Information supplied:
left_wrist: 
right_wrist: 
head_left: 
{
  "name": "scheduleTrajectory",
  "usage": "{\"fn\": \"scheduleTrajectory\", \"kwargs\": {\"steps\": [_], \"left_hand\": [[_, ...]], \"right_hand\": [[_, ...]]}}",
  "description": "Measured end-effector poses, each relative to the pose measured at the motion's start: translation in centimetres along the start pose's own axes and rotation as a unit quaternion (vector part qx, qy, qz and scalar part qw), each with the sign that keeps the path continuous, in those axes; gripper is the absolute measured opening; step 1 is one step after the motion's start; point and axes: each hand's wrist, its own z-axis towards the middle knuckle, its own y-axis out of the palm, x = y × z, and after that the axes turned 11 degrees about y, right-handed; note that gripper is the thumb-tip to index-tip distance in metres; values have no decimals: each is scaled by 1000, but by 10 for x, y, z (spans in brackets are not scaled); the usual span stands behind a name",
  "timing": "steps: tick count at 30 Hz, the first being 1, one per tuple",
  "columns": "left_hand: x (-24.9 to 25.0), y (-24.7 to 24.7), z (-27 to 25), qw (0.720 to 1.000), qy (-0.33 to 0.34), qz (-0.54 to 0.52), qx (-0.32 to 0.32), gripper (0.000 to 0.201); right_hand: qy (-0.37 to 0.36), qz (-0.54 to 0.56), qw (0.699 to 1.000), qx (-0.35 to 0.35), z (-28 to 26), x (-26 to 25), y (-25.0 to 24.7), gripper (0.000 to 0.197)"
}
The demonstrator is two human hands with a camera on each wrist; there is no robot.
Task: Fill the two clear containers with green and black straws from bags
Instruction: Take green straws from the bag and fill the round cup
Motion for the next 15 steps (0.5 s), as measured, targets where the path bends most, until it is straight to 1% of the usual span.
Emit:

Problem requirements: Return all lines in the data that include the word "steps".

Exercise solution:
  "usage": "{\"fn\": \"scheduleTrajectory\", \"kwargs\": {\"steps\": [_], \"left_hand\": [[_, ...]], \"right_hand\": [[_, ...]]}}",
  "timing": "steps: tick count at 30 Hz, the first being 1, one per tuple",
Motion for the next 15 steps (0.5 s), as measured, targets where the path bends most, until it is straight to 1% of the usual span.

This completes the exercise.